In an otherwise illuminating Reference Frame, Paul Chaikin presents the conundrum that an ordered state has a higher entropy than a disordered state. That in turn raises a question regarding the physics of gravity being omitted from analysis of the problem of whether higher entropy and higher disorder go together.

Chaikin describes the ordered face-centered cubic (FCC) state of packed spheres as being stable because of its “higher entropy than the disordered state, as unintuitive as that may be.” The “ill-defined” disordered state of random packing is experimentally achieved by “tapping” the container in which the spheres reside until the density maximizes, which occurs at lower density and looser packing than the FCC configuration.

However, except in orbit, that procedure is necessarily carried out in a gravitational field, so that the total (potential) energy is minimized, rather than the entropy being maximized, when the system is allowed to come to rest. (The kinetic energy is dissipated and therefore irrelevant.) Yet that gravitational contribution to the physics does not appear to have been included in the analysis.

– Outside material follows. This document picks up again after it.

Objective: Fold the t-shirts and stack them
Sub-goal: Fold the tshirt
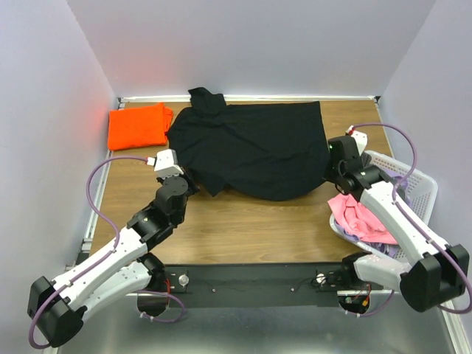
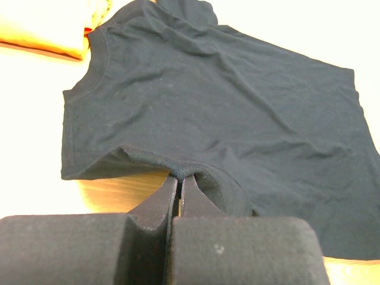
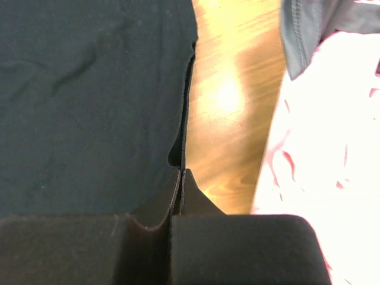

Despite the dissipation, the system will not compact without the presence of the gravitational potential gradient, or some other applied, one-dimensional force, such as that due to entrainment in a fluid flow. How might this problem change if the force were 2D, radiating spherically inward, for example?

Moreover, the FCC packing condition is achieved in one and two dimensions, but not three. That fact invites consideration of the result if a fourth dimension were available during the tapping process, although the final configuration is still restricted to three dimensions.

Of course, such a test can only be carried out by a nontrivial computer simulation. However, just as motion transverse to the plane opens wide the path to the equivalent of the FCC configuration in two dimensions, it seems intuitive that the vast additional phase space available with a fourth dimension can unblock the path for three dimensions. But that would still seem to minimize potential energy rather than maximize entropy.